■ **What to work on**
The records below are to be returned word for word, with pictures left out.

[[ Dataset records open ]]

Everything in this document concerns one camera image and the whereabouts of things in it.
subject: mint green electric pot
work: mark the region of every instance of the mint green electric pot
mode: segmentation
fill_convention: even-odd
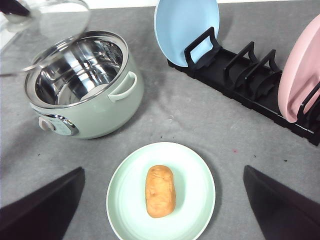
[[[29,73],[24,85],[43,130],[98,138],[120,128],[138,109],[144,83],[120,36],[88,31],[57,43],[35,63],[46,59],[50,62]]]

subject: bread
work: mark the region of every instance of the bread
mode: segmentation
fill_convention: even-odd
[[[162,218],[174,211],[174,174],[167,166],[155,165],[149,169],[145,180],[145,204],[152,218]]]

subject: pink plate
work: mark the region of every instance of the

[[ Dataset records closed ]]

■ **Response to the exercise**
Everything in this document concerns one camera image and the whereabouts of things in it.
subject: mint green electric pot
work: mark the region of every instance of the mint green electric pot
mode: segmentation
fill_convention: even-odd
[[[29,73],[24,85],[43,130],[98,138],[120,128],[138,109],[144,83],[120,36],[88,31],[57,43],[35,63],[46,59],[50,62]]]

subject: bread
work: mark the region of every instance of the bread
mode: segmentation
fill_convention: even-odd
[[[162,218],[174,211],[174,174],[167,166],[155,165],[149,169],[145,180],[145,204],[152,218]]]

subject: pink plate
work: mark the region of every instance of the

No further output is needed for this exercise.